Shemmy Mayembe

Personal information
- Date of birth: 22 November 1997 (age 28)
- Place of birth: Zambia
- Height: 1.74 m (5 ft 9 in)
- Position: Right-back

Team information
- Current team: ZESCO United

Senior career*
- Years: Team / Apps / (Gls)
- 2016–2020: ZESCO United
- 2020–2021: Mynai / 21 / (0)
- 2021–: ZESCO United

International career
- 2017: Zambia U20 / 10 / (1)
- 2019: Zambia U23 / 3 / (0)
- 2018–: Zambia / 6 / (0)

= Shemmy Mayembe =

Zambian footballer (born 1997)

Shemmy Mayembe (born 22 November 1997) is a Zambian professional footballer who plays as a right-back for ZESCO United in the Zambia Super League and the Zambia national team.

== Club career ==

=== ZESCO United (2016–2020) ===
Mayembe began his senior career with ZESCO United in 2016. During his first stint with the club, he established himself as a reliable defender, contributing to multiple league campaigns and appearing in the CAF Champions League.
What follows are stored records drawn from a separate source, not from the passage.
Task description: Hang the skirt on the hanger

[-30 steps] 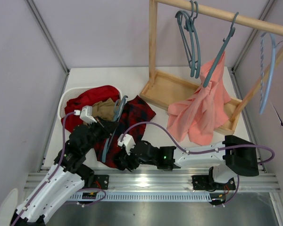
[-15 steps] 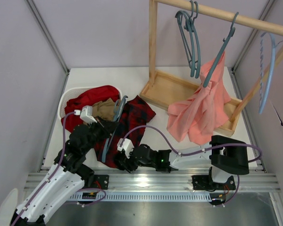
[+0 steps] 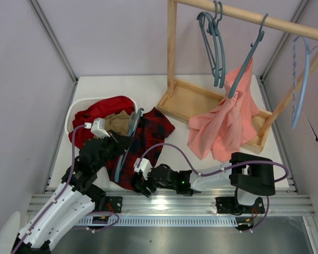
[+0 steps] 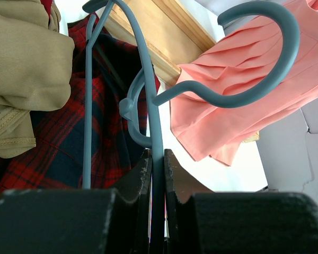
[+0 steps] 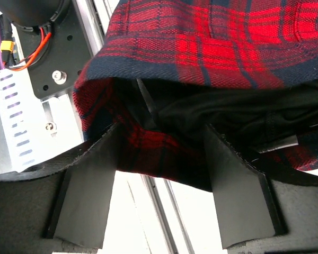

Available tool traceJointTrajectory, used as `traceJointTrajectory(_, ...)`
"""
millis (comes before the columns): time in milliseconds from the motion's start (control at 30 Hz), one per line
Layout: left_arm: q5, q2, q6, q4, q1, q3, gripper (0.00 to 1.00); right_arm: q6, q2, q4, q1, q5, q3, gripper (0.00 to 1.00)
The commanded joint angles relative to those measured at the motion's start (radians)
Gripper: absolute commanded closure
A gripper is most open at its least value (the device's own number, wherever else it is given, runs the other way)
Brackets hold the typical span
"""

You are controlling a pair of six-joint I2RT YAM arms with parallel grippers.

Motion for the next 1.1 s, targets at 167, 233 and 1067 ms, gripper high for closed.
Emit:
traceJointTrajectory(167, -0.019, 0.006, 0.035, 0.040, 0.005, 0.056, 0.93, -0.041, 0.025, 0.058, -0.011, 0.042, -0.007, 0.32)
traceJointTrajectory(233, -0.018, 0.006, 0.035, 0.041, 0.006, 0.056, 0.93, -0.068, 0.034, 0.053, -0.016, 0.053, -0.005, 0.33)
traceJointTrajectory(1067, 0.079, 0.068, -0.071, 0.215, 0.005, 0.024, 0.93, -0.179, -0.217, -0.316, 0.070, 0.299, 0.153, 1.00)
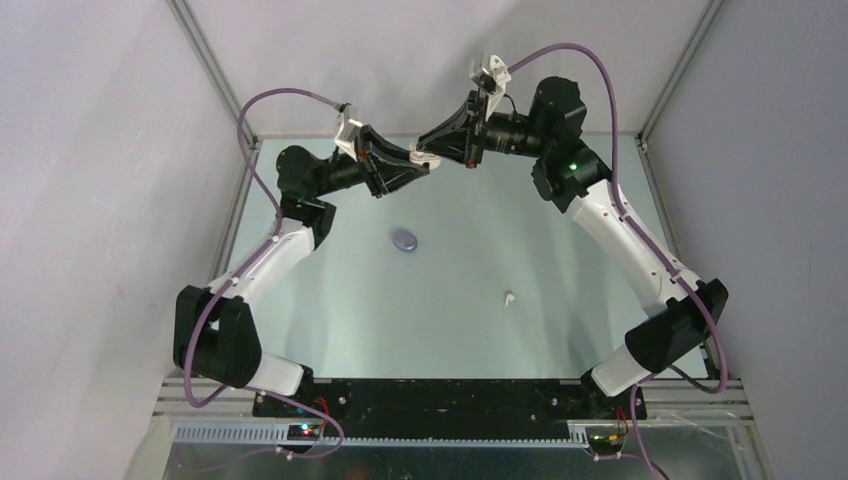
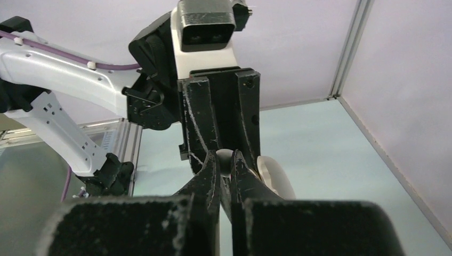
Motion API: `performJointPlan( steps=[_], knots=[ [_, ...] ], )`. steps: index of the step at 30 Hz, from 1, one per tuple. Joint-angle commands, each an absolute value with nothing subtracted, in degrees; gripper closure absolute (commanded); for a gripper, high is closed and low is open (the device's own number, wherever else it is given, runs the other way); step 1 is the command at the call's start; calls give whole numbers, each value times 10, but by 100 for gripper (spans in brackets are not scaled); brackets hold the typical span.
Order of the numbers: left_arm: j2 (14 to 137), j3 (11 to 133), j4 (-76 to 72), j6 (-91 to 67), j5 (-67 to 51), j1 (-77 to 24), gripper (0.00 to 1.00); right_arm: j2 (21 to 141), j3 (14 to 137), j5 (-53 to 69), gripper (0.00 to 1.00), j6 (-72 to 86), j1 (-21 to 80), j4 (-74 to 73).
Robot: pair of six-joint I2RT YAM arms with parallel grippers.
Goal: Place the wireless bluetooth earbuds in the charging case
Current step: Insert the left earbud into the left side groove of the charging case.
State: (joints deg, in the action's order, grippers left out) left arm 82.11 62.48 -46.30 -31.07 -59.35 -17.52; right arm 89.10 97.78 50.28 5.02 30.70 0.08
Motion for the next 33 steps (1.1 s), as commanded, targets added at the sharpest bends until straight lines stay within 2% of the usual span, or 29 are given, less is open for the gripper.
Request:
performJointPlan(
  steps=[1, 33],
  knots=[
    [801, 646, -490, -299, -605, -179, 100, 898, 1011, 485, 100, 17, 310, -31],
    [802, 642, -486, -299, -597, -176, 100, 904, 1005, 499, 100, -27, 318, -86]
  ],
)
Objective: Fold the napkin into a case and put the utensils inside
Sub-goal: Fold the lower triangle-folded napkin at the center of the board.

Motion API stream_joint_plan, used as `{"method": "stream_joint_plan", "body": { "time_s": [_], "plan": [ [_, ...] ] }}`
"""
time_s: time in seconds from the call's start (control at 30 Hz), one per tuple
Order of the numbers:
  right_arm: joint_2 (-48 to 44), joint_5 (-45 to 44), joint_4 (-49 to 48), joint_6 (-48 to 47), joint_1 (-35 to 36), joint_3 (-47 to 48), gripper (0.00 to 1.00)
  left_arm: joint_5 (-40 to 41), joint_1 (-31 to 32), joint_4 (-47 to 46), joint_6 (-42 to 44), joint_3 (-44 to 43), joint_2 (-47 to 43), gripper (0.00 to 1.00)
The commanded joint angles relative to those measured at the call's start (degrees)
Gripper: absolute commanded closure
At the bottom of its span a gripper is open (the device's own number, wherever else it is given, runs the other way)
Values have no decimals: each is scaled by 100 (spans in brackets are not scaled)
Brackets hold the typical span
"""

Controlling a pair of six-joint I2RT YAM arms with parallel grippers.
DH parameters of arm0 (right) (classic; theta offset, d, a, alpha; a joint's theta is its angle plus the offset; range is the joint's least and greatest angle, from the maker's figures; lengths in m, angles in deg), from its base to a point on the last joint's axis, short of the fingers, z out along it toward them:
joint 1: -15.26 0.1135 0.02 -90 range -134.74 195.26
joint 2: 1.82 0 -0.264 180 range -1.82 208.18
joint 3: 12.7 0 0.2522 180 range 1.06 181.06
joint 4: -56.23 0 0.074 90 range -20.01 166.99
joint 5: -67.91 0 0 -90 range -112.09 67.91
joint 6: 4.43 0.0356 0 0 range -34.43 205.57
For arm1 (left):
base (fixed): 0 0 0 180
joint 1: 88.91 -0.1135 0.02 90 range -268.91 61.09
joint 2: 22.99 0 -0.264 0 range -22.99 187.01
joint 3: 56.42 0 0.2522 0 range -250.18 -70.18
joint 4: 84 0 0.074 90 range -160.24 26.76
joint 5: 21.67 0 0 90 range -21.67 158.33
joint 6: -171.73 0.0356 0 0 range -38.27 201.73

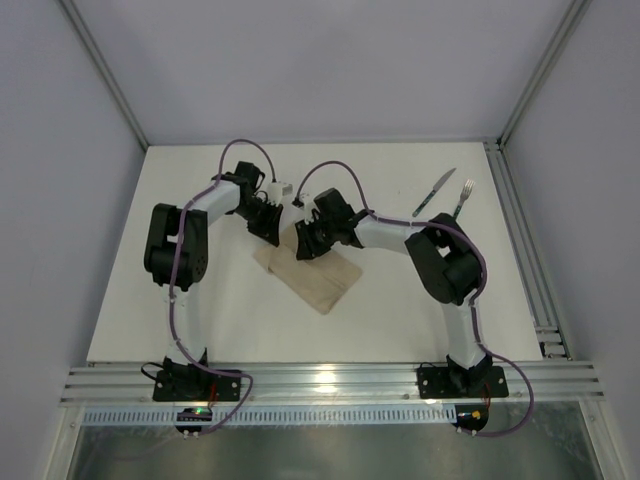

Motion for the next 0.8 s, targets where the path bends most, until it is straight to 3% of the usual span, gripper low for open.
{"method": "stream_joint_plan", "body": {
  "time_s": [0.0,0.13,0.17,0.27,0.4,0.53,0.67,0.77],
  "plan": [
    [127,-414,149,-146,55,2,74,-61,43,-49,-84,-100,-56,91],
    [242,-493,334,-102,55,11,95,-87,44,-66,-75,-100,-126,86],
    [259,-493,343,-93,55,3,96,-105,43,-66,-75,-100,-152,85],
    [277,-415,352,-102,37,2,96,-236,43,-49,-49,-100,-223,80],
    [268,-335,343,-93,-33,3,96,-307,-27,-40,-5,-109,-451,67],
    [312,-283,343,-102,-68,11,96,-430,-211,-22,4,-109,-855,61],
    [347,-212,317,-75,-77,3,96,-290,-352,232,267,83,-1189,59],
    [347,-203,308,-75,-77,-6,96,-1,-378,286,496,496,-1251,65]
  ]
}}
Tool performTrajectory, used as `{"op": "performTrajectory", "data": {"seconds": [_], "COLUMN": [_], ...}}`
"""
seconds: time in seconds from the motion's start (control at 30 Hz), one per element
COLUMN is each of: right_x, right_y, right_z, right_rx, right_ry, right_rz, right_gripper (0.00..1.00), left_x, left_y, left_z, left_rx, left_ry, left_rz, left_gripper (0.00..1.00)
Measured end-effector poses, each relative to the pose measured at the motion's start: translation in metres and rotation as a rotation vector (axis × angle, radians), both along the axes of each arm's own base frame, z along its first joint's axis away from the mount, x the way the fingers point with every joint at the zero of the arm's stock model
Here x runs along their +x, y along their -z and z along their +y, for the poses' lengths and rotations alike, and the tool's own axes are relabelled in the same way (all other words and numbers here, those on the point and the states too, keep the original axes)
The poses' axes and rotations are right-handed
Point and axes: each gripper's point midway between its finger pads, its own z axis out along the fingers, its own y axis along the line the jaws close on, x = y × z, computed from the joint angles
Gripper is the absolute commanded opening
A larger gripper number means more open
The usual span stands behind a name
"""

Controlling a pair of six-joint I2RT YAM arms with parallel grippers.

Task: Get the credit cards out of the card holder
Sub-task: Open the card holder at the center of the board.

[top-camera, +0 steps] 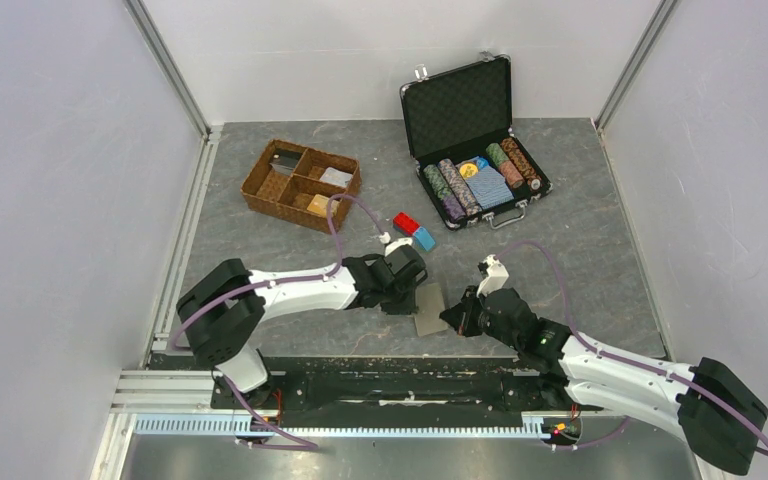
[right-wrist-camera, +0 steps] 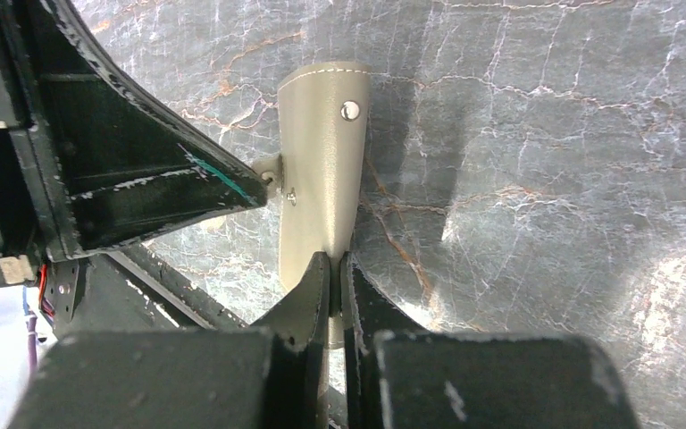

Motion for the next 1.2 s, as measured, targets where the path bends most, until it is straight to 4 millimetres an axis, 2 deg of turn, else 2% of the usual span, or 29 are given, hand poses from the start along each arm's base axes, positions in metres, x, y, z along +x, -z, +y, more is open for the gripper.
{"op": "performTrajectory", "data": {"seconds": [0.2, 0.37, 0.53, 0.63, 0.73, 0.8, 0.9, 1.0, 1.2], "right_x": [0.002, 0.004, 0.01, 0.013, 0.016, 0.016, 0.012, 0.005, -0.005], "right_y": [0.003, 0.007, -0.001, -0.01, -0.017, -0.016, -0.007, 0.0, 0.004], "right_z": [-0.004, -0.009, -0.014, -0.011, -0.007, -0.004, 0.001, 0.006, 0.017], "right_rx": [-0.025, -0.073, -0.135, -0.147, -0.159, -0.176, -0.218, -0.259, -0.295], "right_ry": [0.011, 0.017, 0.02, 0.006, -0.019, -0.038, -0.078, -0.126, -0.185], "right_rz": [-0.011, -0.015, -0.042, -0.062, -0.079, -0.075, -0.053, -0.037, -0.045], "right_gripper": [0.02, 0.34, 0.47, 0.58, 0.65, 0.71, 0.85, 0.9, 0.97], "left_x": [-0.002, -0.008, -0.012, -0.011, -0.012, -0.013, -0.014, -0.016, -0.016], "left_y": [-0.005, -0.003, -0.003, -0.005, -0.006, -0.007, -0.007, -0.01, -0.019], "left_z": [0.018, 0.032, 0.032, 0.027, 0.026, 0.026, 0.026, 0.024, 0.021], "left_rx": [-0.006, -0.029, -0.066, -0.092, -0.121, -0.142, -0.163, -0.191, -0.234], "left_ry": [-0.022, -0.027, -0.01, -0.004, 0.002, 0.005, 0.007, 0.016, 0.025], "left_rz": [-0.016, -0.025, -0.028, -0.035, -0.042, -0.05, -0.058, -0.059, -0.075], "left_gripper": [0.02, 0.02, 0.02, 0.02, 0.02, 0.02, 0.02, 0.02, 0.02]}}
=== FC Mynai (2020–2021) ===
In September 2020, Mayembe made a significant move to Europe, signing with the Ukrainian side FC Mynai. He made 21 appearances in the Ukrainian Premier League during the 2020–21 season. Following the conclusion of his contract and the onset of regional instability, he left the club in mid-2021.

=== ZESCO United (2022–present) ===
After a brief period as a free agent, Mayembe returned to ZESCO United in January 2022. As of 2026, he remains a core member of the squad, recently featuring prominently in the 2025–26 CAF Confederation Cup group stages against clubs like Zamalek and Kaizer Chiefs.

== International career ==
Mayembe represented Zambia at the 2017 Africa U-20 Cup of Nations, where the team secured the title on home soil, and subsequently competed in the 2017 FIFA U-20 World Cup, notably scoring the winning goal in a 4–3 extra-time victory over Germany in the Round of 16. He later appeared for the under-23 national team during the 2019 Africa U-23 Cup of Nations. At the senior level, Mayembe made his debut for the Zambia national team on 2 June 2018 against Namibia and was a member of the squad that won the 2022 COSAFA Cup. He has earned 11 senior caps and continues to be included in national team selections, including the qualification phases for the 2025–26 Africa Cup of Nations.